Task requirements
Go through the data and copy each line where the word "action" shows up.

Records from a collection

::::::::::

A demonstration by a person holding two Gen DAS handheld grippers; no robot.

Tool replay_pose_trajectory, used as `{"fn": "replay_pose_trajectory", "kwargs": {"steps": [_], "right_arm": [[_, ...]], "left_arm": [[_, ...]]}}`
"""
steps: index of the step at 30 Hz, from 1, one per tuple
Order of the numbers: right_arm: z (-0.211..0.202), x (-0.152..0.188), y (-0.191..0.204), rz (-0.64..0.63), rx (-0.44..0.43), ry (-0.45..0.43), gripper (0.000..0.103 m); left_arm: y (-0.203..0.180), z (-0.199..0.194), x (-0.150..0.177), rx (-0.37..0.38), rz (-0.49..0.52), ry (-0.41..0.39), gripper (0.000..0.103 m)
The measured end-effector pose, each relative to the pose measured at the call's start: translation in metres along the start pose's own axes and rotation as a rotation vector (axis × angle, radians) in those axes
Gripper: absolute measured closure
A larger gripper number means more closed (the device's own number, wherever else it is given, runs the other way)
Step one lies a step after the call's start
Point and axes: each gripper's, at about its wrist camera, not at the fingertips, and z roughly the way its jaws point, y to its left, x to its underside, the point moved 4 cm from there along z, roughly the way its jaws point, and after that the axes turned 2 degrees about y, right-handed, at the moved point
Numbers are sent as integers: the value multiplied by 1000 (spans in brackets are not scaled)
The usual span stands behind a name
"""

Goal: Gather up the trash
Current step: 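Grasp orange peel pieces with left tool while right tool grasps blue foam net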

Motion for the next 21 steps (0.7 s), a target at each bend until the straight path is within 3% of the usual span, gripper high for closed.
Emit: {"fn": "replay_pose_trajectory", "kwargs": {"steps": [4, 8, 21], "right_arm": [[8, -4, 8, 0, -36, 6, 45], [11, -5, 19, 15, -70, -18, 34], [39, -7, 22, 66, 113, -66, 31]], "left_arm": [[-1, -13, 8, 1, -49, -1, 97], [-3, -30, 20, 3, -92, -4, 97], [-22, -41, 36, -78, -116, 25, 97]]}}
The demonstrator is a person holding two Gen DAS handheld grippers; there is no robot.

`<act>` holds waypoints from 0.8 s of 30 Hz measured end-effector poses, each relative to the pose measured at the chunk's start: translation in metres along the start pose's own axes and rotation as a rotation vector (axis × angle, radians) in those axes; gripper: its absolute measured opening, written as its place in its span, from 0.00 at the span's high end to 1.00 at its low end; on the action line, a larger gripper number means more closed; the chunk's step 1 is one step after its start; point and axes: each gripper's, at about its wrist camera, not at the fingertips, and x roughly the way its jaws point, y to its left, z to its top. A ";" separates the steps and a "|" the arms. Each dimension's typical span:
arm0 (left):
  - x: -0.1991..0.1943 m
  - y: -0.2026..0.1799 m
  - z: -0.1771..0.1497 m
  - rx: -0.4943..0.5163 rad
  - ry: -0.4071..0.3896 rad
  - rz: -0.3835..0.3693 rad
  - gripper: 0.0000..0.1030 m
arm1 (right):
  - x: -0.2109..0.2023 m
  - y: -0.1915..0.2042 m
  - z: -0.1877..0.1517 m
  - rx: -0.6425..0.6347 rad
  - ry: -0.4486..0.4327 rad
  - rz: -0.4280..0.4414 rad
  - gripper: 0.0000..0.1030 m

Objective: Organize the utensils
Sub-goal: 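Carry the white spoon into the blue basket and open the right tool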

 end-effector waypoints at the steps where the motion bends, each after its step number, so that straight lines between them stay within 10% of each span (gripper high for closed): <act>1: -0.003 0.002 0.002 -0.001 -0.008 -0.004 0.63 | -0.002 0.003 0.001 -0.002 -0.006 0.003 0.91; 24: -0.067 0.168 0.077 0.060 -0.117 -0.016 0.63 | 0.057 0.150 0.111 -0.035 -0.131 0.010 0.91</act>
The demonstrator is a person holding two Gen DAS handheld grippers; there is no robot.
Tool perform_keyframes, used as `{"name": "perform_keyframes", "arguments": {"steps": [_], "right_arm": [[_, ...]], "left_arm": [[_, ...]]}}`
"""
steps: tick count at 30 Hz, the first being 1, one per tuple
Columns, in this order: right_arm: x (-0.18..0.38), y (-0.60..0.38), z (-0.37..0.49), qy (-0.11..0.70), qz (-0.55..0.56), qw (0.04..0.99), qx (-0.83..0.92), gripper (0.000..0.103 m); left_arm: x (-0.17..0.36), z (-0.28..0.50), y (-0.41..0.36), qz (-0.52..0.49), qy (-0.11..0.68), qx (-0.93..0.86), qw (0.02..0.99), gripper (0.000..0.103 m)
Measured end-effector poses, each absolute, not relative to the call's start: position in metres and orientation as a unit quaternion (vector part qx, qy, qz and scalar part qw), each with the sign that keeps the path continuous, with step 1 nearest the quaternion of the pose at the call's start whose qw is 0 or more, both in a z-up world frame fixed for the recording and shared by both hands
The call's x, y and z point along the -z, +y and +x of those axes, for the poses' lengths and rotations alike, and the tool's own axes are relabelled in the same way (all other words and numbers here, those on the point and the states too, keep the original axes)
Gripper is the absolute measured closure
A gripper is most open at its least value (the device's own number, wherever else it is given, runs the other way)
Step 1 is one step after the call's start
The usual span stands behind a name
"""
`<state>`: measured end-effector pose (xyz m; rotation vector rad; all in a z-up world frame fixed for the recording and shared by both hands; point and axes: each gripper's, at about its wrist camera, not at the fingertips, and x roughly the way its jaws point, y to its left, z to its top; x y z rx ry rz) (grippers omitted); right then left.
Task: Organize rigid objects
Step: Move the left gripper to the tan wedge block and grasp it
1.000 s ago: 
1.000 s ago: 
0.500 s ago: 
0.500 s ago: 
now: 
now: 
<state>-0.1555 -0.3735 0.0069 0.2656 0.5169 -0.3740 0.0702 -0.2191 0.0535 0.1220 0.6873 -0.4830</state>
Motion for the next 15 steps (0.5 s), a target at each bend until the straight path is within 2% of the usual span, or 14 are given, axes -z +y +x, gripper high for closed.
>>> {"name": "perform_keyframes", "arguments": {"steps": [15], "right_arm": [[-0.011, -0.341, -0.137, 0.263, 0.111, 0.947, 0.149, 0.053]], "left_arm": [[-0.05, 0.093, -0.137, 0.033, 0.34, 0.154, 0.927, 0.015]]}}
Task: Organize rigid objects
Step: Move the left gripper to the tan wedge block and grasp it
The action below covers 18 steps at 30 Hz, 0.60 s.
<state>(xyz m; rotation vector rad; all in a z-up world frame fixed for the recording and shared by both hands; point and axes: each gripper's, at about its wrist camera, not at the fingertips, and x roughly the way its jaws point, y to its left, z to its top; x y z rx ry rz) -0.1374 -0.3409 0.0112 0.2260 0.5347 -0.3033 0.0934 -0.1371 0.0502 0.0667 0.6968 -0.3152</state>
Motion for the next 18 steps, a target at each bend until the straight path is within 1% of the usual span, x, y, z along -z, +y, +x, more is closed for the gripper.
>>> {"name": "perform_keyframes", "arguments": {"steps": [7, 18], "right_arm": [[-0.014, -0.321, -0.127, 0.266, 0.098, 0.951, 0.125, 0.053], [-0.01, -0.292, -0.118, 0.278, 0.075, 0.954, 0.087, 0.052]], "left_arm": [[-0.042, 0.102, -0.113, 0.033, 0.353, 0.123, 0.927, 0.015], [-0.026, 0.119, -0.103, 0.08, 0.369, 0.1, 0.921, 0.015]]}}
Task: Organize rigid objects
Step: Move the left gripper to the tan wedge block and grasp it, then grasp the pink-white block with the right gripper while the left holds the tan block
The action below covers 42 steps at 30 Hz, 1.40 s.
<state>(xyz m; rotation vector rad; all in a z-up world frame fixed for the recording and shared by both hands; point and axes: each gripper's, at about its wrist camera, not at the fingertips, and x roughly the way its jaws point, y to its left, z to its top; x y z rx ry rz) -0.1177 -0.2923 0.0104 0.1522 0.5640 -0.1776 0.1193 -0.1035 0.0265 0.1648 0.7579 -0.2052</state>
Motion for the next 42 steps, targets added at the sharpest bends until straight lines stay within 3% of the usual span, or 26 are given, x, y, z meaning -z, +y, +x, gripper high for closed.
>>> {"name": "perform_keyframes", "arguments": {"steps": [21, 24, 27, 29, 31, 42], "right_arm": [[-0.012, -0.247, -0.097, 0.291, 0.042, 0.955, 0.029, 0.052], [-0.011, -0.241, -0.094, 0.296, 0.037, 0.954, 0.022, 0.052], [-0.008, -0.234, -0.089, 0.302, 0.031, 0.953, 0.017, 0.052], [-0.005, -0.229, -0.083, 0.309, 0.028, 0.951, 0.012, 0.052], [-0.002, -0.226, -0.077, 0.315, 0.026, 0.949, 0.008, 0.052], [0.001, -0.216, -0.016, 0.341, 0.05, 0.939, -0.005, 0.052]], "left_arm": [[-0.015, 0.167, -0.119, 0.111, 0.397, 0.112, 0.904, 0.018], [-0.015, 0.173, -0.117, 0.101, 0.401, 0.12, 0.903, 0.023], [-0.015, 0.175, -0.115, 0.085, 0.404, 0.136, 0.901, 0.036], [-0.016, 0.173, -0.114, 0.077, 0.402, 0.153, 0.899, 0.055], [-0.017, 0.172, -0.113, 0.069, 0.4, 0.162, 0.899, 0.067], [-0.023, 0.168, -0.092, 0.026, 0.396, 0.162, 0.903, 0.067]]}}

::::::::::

Result
`<act>` holds waypoints from 0.8 s of 30 Hz measured end-effector poses, each relative to the pose measured at the chunk's start: translation in metres along the start pose's own axes and rotation as a rotation vector (axis × angle, radians) in those axes; gripper: its absolute measured opening, written as its place in its span, from 0.00 at the span's high end to 1.00 at its low end; on the action line, a larger gripper number means more closed; the chunk's step 1 is one step after its start; point and axes: each gripper's, at about its wrist camera, not at the fingertips, and x roughly the way its jaws point, y to its left, z to its top. A ";" separates the steps and a "|" the arms. Each dimension's typical span:
The action below covers 18 steps at 30 Hz, 0.60 s.
The action below covers 42 steps at 30 Hz, 1.40 s.

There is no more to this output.